### Problem requirements
This exercise asks for every line of the material that contains the word "below".

━━ Available data ━━

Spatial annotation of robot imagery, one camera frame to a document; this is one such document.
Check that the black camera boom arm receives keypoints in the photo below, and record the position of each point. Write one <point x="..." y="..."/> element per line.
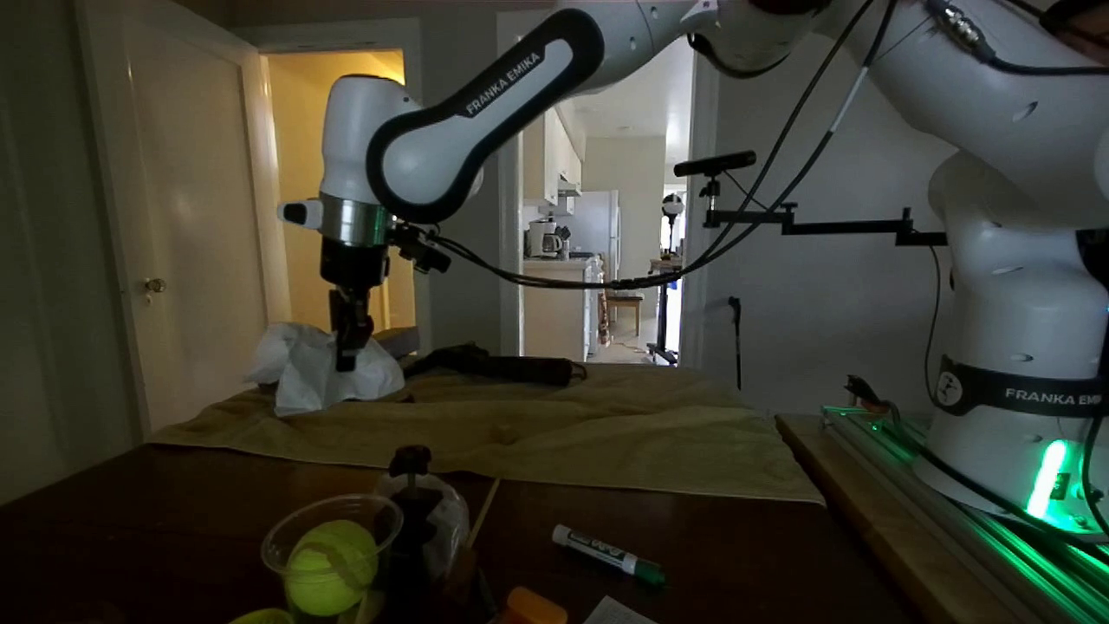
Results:
<point x="903" y="229"/>

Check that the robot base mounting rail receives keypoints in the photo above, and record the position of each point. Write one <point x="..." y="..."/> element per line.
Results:
<point x="949" y="562"/>

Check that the green capped marker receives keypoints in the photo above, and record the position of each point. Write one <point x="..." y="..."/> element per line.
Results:
<point x="607" y="552"/>

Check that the white napkin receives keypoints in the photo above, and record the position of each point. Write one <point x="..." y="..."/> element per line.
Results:
<point x="300" y="365"/>

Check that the dark bottle with cap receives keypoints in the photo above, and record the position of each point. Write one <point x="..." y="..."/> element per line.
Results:
<point x="428" y="571"/>

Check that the clear plastic cup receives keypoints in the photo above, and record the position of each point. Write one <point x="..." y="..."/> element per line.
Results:
<point x="369" y="509"/>

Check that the small white card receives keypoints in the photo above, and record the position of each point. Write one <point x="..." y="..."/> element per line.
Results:
<point x="615" y="610"/>

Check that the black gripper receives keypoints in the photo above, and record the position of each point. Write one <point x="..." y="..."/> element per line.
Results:
<point x="351" y="274"/>

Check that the white door with knob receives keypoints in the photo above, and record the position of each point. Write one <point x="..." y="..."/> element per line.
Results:
<point x="174" y="133"/>

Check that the orange round object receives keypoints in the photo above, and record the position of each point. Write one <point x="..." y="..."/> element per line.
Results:
<point x="531" y="606"/>

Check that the black keyboard instrument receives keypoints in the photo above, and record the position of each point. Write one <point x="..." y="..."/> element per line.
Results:
<point x="554" y="373"/>

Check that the green tennis ball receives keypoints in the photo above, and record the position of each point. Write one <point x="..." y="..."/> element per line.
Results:
<point x="329" y="571"/>

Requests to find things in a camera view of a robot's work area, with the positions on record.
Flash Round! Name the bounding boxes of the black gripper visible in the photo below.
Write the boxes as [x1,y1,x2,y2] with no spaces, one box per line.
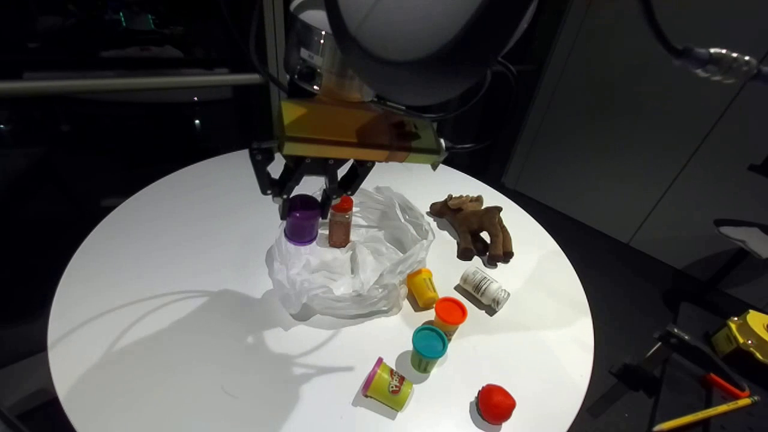
[247,142,373,221]

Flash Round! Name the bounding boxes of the brown spice jar red lid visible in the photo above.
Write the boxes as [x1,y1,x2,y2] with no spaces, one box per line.
[330,195,354,248]

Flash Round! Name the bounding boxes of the purple play-doh tub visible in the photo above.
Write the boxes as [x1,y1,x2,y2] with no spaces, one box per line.
[283,195,322,245]

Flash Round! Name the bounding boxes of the orange lid play-doh tub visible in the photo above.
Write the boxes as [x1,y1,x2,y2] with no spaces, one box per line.
[433,297,468,336]

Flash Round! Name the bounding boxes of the teal lid play-doh tub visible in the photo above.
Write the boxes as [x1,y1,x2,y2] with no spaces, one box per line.
[410,324,450,374]

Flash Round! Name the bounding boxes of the yellow-green play-doh tub pink lid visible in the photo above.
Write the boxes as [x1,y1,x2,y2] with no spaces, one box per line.
[362,357,414,412]

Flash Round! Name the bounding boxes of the red round lid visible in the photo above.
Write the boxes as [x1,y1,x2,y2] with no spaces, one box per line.
[476,384,517,424]

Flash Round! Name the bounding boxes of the yellow play-doh tub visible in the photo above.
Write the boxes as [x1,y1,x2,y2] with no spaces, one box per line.
[406,268,439,310]

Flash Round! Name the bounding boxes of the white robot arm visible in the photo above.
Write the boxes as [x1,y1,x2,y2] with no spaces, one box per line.
[247,0,539,213]

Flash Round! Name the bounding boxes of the brown plush moose toy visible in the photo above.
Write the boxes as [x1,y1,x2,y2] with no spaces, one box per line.
[428,195,514,263]

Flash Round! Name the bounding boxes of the white pill bottle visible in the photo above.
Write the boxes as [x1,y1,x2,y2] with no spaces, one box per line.
[460,268,511,315]

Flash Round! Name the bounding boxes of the metal window railing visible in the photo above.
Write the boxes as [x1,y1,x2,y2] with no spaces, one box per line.
[0,72,266,98]

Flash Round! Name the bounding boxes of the yellow pencil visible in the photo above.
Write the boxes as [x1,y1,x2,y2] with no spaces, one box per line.
[654,396,762,432]

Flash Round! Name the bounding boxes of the yellow tool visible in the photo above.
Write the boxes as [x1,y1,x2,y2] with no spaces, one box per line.
[710,310,768,364]

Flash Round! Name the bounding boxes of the red handled pliers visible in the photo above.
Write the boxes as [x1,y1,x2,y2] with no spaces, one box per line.
[613,326,751,399]

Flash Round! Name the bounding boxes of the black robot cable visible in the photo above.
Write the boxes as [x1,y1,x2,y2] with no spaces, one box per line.
[640,0,768,86]

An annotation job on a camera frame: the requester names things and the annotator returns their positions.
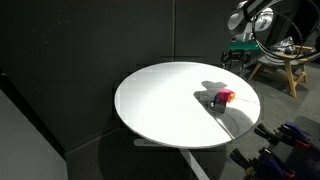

━━━

### Task answer
Check that the black camera boom arm receives keypoints in the photo below, and record the position of each point. Write one <point x="..." y="..."/> element per line.
Flash Round! Name the bounding boxes of the black gripper visible in the photo below.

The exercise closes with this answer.